History

United States
- Name: USS Herreshoff No. 322
- Namesake: Previous name retained
- Builder: Herreshoff Manufacturing Company, Bristol, Rhode Island
- Completed: 1917
- Acquired: 22 March 1918
- Commissioned: 2 April 1918
- Out of service: 28 August 1919
- Fate: Sold 18 July 1921
- Notes: Operated as private motorboat Herreshoff No. 322 1917–1918; on loan to New York City March–November 1920

General characteristics
- Type: Patrol vessel
- Displacement: 40 tons
- Length: 83 ft 4 in (25.40 m)
- Beam: 12 ft 8 in (3.86 m)
- Draft: 3 ft (0.91 m)
- Speed: 26 knots
- Armament: 1 × 3-pounder gun; 1 × 1-pounder gun;

= USS Herreshoff No. 322 =

United States Navy patrol vessel in commission from 1918 to 1919

USS Herreshoff No. 322 (SP-2373), also written Herreshoff #322, was a United States Navy patrol vessel in commission from 1918 to 1919.

==Construction, acquisition, and commissioning==
H. V. Morgan of Philadelphia, Pennsylvania, seeking a way to contribute to the U.S. war effort during World War I, contracted with the Herreshoff Manufacturing Company at Bristol, Rhode Island, for a steel-hulled motorboat built to a naval patrol boat design with the understanding that the U.S. Navy would purchase her after her completion. Morgan's boat, with the builder's name Herreshoff No. 322, was completed in 1917.

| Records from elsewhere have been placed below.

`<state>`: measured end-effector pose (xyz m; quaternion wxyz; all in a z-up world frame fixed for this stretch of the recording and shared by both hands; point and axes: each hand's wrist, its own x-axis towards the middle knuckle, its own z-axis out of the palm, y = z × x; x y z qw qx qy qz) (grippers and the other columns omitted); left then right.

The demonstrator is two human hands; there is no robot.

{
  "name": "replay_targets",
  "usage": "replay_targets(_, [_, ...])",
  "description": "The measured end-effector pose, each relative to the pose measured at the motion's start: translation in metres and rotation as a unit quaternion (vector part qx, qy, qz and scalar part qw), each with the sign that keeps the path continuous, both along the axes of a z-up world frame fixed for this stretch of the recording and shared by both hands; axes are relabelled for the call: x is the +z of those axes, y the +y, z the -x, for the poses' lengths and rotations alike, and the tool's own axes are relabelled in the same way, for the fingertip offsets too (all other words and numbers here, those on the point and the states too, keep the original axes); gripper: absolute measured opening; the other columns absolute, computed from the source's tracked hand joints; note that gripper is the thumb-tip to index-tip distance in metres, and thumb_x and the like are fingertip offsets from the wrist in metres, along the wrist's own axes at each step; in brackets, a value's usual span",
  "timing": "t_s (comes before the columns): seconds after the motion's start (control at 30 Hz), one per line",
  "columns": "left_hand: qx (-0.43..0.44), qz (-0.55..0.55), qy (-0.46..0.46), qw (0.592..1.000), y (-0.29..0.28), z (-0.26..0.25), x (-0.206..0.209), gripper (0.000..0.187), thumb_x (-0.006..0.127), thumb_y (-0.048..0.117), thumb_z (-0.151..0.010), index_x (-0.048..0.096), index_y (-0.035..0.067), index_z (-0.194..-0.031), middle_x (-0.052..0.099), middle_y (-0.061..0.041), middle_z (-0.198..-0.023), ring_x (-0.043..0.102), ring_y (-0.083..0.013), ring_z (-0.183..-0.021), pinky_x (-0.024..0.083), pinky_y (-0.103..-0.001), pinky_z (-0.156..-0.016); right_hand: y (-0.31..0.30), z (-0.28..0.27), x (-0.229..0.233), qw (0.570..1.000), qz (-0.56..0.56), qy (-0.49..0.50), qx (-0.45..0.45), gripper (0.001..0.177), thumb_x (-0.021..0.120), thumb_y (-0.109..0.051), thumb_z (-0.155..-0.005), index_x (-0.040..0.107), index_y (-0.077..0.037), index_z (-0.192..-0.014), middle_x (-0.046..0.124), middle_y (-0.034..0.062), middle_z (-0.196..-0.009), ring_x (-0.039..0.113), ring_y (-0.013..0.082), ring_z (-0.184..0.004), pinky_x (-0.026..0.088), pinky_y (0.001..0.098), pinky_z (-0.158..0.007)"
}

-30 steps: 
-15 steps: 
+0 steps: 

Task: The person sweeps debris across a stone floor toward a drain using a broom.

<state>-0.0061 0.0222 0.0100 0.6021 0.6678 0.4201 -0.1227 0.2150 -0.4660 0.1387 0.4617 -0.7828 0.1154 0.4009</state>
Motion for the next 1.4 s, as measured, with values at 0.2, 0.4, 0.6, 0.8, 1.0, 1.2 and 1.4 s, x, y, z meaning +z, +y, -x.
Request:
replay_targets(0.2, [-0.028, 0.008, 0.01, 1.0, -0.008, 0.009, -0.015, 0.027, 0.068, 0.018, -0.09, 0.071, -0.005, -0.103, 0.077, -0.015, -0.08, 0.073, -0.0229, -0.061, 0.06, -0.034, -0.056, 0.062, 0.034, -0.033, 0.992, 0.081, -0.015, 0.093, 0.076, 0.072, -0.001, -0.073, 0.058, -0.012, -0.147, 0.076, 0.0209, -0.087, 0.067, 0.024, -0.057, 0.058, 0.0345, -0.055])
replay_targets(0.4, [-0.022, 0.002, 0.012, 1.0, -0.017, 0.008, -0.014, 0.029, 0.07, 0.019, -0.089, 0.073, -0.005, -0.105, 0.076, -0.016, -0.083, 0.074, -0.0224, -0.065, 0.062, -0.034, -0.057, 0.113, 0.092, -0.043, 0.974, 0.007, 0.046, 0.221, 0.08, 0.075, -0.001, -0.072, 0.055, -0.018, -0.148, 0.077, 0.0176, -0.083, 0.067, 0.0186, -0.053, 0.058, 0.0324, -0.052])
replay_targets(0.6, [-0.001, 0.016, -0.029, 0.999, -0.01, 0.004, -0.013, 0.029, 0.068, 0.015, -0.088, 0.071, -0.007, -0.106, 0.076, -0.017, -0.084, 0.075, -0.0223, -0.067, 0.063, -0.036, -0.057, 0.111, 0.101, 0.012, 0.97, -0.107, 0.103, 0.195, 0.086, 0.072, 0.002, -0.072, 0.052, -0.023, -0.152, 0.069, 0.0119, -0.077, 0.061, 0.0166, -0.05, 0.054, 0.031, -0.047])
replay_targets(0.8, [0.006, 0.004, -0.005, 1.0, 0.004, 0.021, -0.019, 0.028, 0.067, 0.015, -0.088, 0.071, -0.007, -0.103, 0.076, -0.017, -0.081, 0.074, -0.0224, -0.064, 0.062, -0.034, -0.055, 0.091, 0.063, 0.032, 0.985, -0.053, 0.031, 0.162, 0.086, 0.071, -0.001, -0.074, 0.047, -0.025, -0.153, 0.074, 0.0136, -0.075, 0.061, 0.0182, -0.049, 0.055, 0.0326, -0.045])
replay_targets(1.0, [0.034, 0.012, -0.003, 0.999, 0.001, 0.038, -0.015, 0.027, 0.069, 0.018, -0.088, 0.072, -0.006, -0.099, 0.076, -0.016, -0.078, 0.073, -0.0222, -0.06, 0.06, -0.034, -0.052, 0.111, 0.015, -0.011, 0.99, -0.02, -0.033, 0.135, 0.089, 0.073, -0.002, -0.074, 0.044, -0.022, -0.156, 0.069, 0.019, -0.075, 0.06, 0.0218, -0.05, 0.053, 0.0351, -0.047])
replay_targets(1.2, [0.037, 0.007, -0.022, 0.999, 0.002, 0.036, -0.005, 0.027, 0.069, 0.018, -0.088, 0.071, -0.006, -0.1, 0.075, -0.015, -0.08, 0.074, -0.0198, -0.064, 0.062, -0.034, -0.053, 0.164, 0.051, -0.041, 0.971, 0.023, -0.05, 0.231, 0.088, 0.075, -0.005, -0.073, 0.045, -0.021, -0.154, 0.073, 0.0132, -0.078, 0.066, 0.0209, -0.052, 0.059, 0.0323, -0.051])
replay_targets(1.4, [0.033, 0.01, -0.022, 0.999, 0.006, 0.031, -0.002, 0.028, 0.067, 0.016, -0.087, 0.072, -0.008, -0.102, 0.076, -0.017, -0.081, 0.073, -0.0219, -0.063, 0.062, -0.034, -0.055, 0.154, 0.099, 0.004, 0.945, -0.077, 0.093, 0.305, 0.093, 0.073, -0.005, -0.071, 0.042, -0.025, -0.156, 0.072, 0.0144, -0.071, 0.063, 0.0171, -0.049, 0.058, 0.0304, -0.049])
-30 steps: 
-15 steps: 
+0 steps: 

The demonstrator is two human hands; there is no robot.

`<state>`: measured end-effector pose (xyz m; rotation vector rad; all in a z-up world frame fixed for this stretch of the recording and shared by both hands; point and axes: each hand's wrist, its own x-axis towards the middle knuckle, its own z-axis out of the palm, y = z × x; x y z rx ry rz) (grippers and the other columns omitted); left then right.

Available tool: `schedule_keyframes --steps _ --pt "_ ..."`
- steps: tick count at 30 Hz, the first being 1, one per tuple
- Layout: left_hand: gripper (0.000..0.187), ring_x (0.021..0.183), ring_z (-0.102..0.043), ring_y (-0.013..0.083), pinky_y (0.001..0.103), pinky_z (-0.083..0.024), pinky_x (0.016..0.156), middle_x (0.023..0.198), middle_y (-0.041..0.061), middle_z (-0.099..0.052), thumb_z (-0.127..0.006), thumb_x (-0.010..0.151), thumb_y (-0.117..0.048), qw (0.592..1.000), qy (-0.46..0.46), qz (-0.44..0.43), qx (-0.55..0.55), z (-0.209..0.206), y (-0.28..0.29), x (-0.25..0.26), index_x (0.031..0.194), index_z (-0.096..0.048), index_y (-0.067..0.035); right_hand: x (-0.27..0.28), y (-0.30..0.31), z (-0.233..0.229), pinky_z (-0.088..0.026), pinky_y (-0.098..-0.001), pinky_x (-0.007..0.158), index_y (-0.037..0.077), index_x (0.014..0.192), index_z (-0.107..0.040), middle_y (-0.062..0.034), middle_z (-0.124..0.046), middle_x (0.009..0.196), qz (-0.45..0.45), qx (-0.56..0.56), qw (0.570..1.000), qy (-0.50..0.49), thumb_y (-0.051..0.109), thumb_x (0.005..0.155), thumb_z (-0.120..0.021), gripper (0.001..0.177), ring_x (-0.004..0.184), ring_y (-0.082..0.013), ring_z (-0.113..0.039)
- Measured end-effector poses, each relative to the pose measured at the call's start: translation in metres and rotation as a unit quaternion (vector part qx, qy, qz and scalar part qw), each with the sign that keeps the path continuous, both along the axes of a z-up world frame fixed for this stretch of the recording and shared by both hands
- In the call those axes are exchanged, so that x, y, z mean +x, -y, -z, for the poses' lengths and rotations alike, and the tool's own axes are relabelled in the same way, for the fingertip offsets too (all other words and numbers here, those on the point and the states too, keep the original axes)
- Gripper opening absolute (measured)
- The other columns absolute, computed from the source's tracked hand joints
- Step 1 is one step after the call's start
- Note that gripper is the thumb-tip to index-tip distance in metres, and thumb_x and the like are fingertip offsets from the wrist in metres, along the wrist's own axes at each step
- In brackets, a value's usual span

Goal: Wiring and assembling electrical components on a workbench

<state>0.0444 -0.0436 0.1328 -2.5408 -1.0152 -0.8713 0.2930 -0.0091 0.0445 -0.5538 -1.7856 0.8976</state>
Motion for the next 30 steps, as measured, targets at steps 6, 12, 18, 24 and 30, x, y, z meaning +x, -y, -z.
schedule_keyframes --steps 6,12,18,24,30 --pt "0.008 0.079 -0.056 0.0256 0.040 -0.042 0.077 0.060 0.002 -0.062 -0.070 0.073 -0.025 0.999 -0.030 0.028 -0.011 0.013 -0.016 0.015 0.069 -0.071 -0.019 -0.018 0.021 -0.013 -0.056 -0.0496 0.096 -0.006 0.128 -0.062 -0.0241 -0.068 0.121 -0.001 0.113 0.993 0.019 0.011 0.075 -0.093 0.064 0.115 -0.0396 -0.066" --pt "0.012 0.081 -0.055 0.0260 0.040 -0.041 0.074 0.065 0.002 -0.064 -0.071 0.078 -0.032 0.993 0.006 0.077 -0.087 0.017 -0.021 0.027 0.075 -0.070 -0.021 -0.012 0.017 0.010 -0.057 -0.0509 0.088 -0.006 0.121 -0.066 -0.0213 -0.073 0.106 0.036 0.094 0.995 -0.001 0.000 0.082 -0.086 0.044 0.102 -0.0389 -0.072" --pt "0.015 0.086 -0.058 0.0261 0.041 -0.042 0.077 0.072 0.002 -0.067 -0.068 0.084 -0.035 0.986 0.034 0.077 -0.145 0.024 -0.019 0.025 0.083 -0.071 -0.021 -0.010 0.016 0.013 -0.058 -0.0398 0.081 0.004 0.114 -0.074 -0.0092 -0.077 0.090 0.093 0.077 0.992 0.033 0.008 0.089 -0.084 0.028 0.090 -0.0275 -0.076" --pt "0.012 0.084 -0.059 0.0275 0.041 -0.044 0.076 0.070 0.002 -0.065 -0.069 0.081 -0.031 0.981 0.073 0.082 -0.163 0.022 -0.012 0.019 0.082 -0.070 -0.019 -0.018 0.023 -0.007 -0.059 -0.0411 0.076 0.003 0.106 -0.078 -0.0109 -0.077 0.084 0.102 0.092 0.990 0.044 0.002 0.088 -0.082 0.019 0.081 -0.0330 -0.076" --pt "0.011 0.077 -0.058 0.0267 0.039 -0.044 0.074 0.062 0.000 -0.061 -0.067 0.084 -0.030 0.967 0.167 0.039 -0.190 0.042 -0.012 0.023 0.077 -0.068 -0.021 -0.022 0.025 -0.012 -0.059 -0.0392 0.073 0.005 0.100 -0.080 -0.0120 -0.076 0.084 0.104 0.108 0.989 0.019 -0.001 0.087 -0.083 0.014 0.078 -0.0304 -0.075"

On 22 March 1918, the U.S. Navy acquired Herreshoff No. 322 from Morgan for use as a section patrol boat during World War I. She was commissioned on 2 April 1918 as USS Herreshoff No. 322 (SP-2373) .

==Operational history==
After a period of fitting out and training, Herreshoff No. 322 was assigned to the 3rd Naval District. For the rest of World War I and into the summer of 1919, she patrolled Ambrose Channel, the East River, and Long Island Sound.

On 28 August 1919, Herreshoff No. 322 was withdrawn from service and laid up in the Marine Basin in New York City. The Navy loaned her to the Dock Department of New York City on 9 March 1920, but the Dock Department found her too large for economical operation and returned her to the Navy on 19 November 1920 in exchange for USS YP-3 (ex-).

==Disposal==

The Navy sold Herreshoff No. 322 to W. Lindberg of Birmingham, Alabama, on 18 July 1921.